Term: 4 Year: 2008
Self identity; Clay busts inspired by the art of Ah Xian
Strathcona Baptist Girls Grammar School offers Art to all year levels. Art is a popular subject for girls that are creative
and want to study Arts after VCE. The school has just finished building the much anticipated Creative and Performing Art
Centre which will be operational from the end of August.
The unit of work on self identity was developed for a group of Year 10 Ceramics students and took place over approximately
18 practical sessions (two periods a week) in first semester. Theory was studied separately from this practical class.
The ceramic busts were inspired by the work of Ah Xian, an artist who was born in Beijing and now lives in Sydney. I wanted
the unit of work to have a very strong technical aspect as well as provide an opportunity for each student to develop their
own personal skills and interests. The art of Ah Xian also provided an excellent topic for a class discussion on defining
the role of an artist and the differences between artist, designer and the artist as director.
I began by showing the girls a range of images of Ah Xian’s work and other artists including Ukranian artist Sergei
Isupov. The students were asked to design some imagery that reflected their self identity. This involved sketches and scrapbooking
into their visual diaries any useful and relevant imagery, including other artworks.
Each head was constructed using a range of techniques, beginning with a heavy slab and then adding coils to build up
the basic framework. The slab was formed into a thick, hollow cylinder from which to begin shaping the shoulders, neck
and lower jaw. Using mirrors to reflect their own features, the girls manipulated the clay to fabricate the contours of
the heads. When they began adding the fine details, the heads gained character and changed dramatically in a matter of
days. The girls were able to appreciate some of the general characteristics of facial anatomy and proportion through this.
Some clay animations by Jan Svankmajer provided useful inspiration at this stage.
At this point, I wanted them to achieve a practical understanding of the range of decorative options available in ceramics
and arranged a series of student researched mini-workshop sessions during class while working on the sculptures. Each student
chose a different topic from a list I gave them, to research and present to the rest of the class. I encouraged them to
experiment with a wide variety of techniques including silk screen printing on clay, the use of heavy metal oxides for
decoration and colour, low temperature porcelain, Egyptian paste and earthenware glazes.
It was important to give each student sufficient information about the topics so that she knew what to look for when researching.

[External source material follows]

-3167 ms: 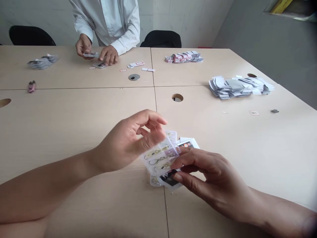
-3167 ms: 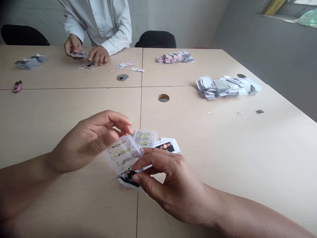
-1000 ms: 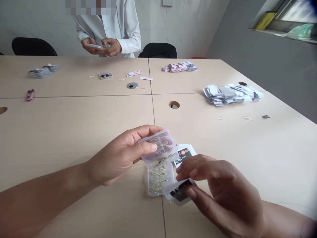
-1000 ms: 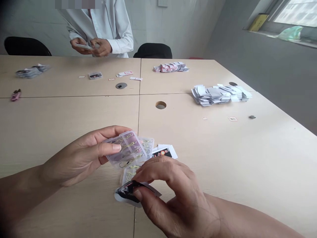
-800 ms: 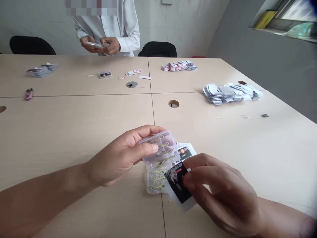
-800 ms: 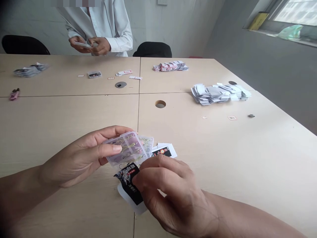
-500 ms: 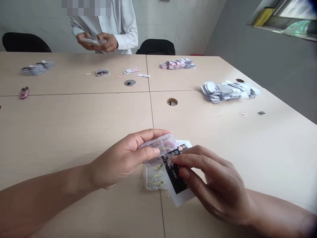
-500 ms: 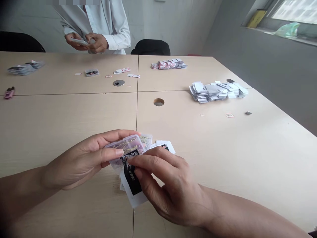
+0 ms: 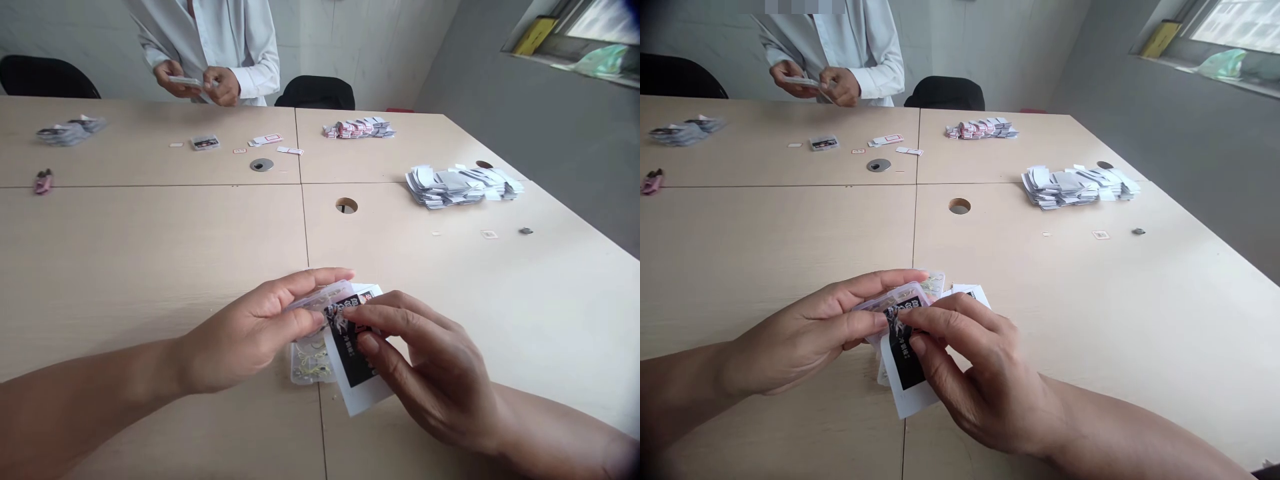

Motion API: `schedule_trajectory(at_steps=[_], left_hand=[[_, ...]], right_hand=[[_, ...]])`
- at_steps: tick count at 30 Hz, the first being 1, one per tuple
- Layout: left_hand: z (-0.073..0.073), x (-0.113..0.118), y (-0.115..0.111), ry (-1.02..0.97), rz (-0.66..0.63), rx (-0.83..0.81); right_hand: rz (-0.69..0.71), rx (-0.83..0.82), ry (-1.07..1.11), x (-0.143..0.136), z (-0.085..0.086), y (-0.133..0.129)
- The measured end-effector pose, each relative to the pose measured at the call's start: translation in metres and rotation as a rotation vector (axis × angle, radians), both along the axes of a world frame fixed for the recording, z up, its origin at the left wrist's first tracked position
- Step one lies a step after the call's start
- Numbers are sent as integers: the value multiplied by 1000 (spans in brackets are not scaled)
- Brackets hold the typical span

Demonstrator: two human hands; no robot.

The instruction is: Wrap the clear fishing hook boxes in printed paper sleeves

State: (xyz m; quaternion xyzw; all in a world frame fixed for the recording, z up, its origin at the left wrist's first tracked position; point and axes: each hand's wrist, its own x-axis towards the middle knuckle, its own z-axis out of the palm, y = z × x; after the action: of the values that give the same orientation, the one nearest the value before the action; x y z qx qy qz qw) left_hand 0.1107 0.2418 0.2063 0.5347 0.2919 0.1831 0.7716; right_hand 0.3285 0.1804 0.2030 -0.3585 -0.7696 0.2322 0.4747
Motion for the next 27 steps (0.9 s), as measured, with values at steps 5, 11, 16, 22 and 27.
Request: schedule_trajectory(at_steps=[5, 11, 16, 22, 27], left_hand=[[4, 0, 2, 7, -30, 7], [4, -4, 2, 1, -80, -14], [5, -4, 1, 6, -78, -19], [1, -3, 1, 53, -46, 47], [2, -3, 0, 106, -52, 124]], right_hand=[[13, -17, -22, 1, 2, 1], [16, -51, -46, 1, 2, 1], [12, -48, -89, 2, 4, 1], [42, -38, -75, 2, 7, 3], [37, -19, -75, 2, 5, 4]])
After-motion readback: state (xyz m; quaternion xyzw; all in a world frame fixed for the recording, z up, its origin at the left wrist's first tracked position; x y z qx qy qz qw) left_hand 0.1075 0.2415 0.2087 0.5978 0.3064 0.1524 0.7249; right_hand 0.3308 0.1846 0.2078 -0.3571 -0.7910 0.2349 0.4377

Prior to the selection of the topics, I showed the class samples of each technique using photographs and pieces of my own
work. I discussed the topics with each student the week before their presentation.
An important part of this was also learning how to safely handle many of these materials.
The students enjoyed hearing about each new topic from a classmate and they had fun experimenting with each technique.
Because they were able to choose their own topic, it gave them a sense of ownership of their learning. The experience of
these decorative technique sessions was invaluable for the final stage in the decoration of the heads. Several of the research
topics were directly incorporated into the decorative finishes used by the students on the heads.
In the final class each student evaluated their experiences from the semester.
At a Glance
Order of events- over two terms
- Introduction to Ah Xian and students begin ceramic bust construction after demonstration of techniques.
- Group discussion.*
- Development of ideas for imagery (throughout the unit, as students revised and altered their ideas).*
- Weekly presentation by a student on their selected topic followed by group participation with practical testing of
the technique and/or material.*
- Firing of test samples. *
- Gradual completion of busts and trials for decorative finish.
- Completion and firing.
* (Bust construction continued)
- Feenys Buff Raku fired to 1100C
- Various decorative techniques.
- Coil, slab and other construction methods.
Some VELS objectives for level 6 Ceramics
“Individually and collaboratively students explore their own works and works by other artists working in different
historic and cultural contexts”
Creating and Making
- Build strong technical skills in using clay and decorative techniques.
- Develop a sound understanding of the materials involved.
- Create a range of ceramic pieces and trial multiple techniques.
- Develop and resolve ideas and artistic concepts
- Explore and research using the internet and various other resources..
- Maintain a visual diary.
- Build independence and confidence in learning.